Anyway, the first thing we did upon arriving was exchange our money to Malaysian Ringgit (1 MYR = ~14 Php) and to Singapore Dollar (1 SGD = ~35 Php). There are several money exchange kiosks at the airport and we chose the one with the highest rates, of course.

SGD & MYR. The sizes vary depending on the amount. Mahirap para sa mga OC tulad ko.

SGD & MYR. The sizes vary depending on the amount. Mahirap para sa mga OC tulad ko.

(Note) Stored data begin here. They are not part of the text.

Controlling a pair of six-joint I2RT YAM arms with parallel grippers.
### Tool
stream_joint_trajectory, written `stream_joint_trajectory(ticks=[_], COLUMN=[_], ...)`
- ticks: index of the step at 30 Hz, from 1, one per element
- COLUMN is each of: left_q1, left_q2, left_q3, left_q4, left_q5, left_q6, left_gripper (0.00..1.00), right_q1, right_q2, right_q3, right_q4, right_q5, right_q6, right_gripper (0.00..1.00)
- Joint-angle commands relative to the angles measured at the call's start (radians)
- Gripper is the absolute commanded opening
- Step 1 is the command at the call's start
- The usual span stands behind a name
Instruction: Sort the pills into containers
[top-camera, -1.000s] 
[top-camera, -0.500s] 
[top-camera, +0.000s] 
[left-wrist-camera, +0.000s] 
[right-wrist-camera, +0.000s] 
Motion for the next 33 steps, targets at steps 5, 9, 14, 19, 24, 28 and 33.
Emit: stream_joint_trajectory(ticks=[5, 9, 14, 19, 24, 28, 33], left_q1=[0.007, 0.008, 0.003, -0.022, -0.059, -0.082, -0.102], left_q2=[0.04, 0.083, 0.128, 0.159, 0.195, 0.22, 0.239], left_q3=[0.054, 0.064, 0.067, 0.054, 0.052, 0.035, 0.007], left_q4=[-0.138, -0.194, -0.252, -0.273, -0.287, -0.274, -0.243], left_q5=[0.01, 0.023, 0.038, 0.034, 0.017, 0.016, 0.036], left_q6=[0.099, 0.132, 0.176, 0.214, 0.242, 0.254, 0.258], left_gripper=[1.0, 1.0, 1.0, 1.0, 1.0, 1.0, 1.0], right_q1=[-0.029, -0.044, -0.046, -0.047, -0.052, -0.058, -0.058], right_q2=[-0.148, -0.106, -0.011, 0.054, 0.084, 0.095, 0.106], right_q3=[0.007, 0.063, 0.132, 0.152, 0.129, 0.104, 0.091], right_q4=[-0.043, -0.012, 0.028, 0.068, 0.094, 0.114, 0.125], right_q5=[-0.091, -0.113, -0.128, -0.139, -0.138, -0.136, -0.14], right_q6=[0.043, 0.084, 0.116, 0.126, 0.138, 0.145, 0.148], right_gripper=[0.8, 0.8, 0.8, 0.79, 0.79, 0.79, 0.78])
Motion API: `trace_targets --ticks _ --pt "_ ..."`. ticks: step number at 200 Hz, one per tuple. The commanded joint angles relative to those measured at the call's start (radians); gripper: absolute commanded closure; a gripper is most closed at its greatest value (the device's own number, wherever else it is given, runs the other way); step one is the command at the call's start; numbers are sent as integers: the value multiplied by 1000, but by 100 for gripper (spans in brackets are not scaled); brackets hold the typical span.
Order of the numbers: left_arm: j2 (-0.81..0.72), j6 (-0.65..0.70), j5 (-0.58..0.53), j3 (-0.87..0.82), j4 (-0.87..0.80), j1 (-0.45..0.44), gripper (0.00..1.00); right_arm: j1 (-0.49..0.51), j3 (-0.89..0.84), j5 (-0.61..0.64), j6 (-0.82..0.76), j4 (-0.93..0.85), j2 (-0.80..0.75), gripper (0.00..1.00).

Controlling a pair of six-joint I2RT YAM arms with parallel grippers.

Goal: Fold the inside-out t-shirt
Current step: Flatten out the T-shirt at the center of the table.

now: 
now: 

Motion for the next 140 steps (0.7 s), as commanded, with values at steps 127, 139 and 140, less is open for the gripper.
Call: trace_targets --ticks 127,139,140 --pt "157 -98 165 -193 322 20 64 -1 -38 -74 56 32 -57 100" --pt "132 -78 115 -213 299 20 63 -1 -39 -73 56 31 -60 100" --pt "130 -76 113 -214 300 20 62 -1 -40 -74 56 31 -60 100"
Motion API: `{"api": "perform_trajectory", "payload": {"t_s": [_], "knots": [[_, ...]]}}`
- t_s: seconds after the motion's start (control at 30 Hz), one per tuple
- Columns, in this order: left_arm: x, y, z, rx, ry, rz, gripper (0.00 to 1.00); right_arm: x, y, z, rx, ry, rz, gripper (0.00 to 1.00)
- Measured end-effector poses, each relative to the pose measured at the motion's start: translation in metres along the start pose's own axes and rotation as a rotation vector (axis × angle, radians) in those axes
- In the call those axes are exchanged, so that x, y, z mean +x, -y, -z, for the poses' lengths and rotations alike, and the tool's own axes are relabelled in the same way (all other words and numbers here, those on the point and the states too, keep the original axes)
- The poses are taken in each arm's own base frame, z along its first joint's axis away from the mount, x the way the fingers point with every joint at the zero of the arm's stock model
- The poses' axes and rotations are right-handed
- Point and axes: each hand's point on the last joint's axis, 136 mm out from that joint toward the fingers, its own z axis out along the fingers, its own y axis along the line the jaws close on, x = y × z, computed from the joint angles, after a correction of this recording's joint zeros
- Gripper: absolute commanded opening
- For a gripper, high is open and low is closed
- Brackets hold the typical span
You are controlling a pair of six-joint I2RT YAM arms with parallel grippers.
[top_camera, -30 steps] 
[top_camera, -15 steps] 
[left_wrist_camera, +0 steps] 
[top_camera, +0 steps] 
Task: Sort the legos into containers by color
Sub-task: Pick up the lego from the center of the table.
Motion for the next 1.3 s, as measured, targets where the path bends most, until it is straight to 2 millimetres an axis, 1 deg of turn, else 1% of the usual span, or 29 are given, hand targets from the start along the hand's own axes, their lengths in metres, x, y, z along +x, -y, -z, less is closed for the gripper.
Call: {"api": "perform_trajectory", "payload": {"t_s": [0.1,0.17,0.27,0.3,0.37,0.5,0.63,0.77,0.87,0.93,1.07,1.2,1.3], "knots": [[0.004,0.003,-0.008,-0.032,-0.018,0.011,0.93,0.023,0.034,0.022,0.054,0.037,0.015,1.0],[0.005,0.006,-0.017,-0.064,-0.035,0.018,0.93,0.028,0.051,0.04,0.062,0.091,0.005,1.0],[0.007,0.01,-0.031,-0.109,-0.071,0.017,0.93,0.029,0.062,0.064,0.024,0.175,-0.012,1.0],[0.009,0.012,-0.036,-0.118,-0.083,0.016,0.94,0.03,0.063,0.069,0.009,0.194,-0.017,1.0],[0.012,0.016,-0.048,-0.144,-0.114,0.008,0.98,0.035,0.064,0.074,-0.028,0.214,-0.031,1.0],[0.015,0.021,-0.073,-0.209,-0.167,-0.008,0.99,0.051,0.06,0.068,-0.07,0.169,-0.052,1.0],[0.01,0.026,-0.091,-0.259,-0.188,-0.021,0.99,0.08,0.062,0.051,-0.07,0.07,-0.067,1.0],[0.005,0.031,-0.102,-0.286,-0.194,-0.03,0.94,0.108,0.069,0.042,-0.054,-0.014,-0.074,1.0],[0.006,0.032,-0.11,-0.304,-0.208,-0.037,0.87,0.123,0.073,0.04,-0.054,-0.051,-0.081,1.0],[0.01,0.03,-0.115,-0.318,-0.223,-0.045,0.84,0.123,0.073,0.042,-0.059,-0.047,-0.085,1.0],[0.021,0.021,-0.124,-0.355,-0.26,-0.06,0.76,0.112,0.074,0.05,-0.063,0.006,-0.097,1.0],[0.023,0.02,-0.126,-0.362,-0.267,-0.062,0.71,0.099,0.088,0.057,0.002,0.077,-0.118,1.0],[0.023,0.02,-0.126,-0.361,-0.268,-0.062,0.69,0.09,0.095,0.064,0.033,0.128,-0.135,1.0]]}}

The check-in counters were still not open but we had the option to use AirAsia’s self check-in machines that were located near their counters. This is a good option for travelers who have no check-in baggage like us. The next step for us was to pay the travel tax (Php 1,620) and terminal fee (Php 550). Lastly, we lined up to get our passports stamped. We didn’t know that we had to fill out an immigration card before lining up. Our immigration officer was understanding and waited for us to complete the forms. The four of us talked to the immigration officer at the same time. We all had our documents prepared: certificate of employment, our return flight to the Philippines, a copy of our itinerary and hotel booking confirmations. We were very prepared so the officer stamped our passports with no fuss.

Finally, may tatak na passport ko!

Finally, may tatak na passport ko!

We waited for a couple more hours before our plane departed the airport. We all felt giddy when the plane took off. Three hours went by and we finally arrived in Kuala Lumpur. We touched down in LCCT (Low Cost Carrier Terminal). We walked to the immigration counters and our passports got stamped with no problems.

Like DMIA, LCCT was a bit far from the main city so we had to find a way to get to Kuala Lumpur. There were bus counters in the arrivals section of the airport and we purchased tickets for MYR 9. We exited the airport to find our bus and I found out the the driver’s side was on the right. Amazing!

It took about an hour before we reached KL Sentral and we planned to take the monorail (Malaysia’s version of MRT) to Bukit Bintang where our accommodation was located. But we were too tired and too hot to make an effort to locate it. We hailed a taxi instead which turned out to be our first lesson learned. The taxi drivers were claiming that traffic was bad due to Ramadan and quoting a price that was too high. The third taxi quoted a price that was slightly less than the first two so we agreed at his price. But we realized our mistake when we arrived at our destination in about 15 minutes. Dahil dyan, hindi na kami nagtaxi habang nasa Malaysia. I am not saying that all taxi drivers in Malaysia are bad though, just be cautious. Based from what we experienced, parang taxi drivers lang dito sa Pilipinas.

Our Accommodation: Anjung KL Guesthouse

We chose to stay at Anjung KL Guesthouse because of its budget-friendly price, the positive reviews on the web and it’s strategic location. When we arrived at the guesthouse, we met Roy who was manning the reception area. He asked us to leave our shoes outside and to present our passports so he can list down our names. We payed MYR 120 for an overnight stay for 4 pax. Anjung KL felt very homey and welcoming. Our room on the third floor was spacious enough for the 4 of us. We had to share a bathroom with the other guests but it wasn’t a problem since the shower rooms were kept clean. We rested for a bit and used the downtime to text relatives that we have arrived safely in Kuala Lumpur.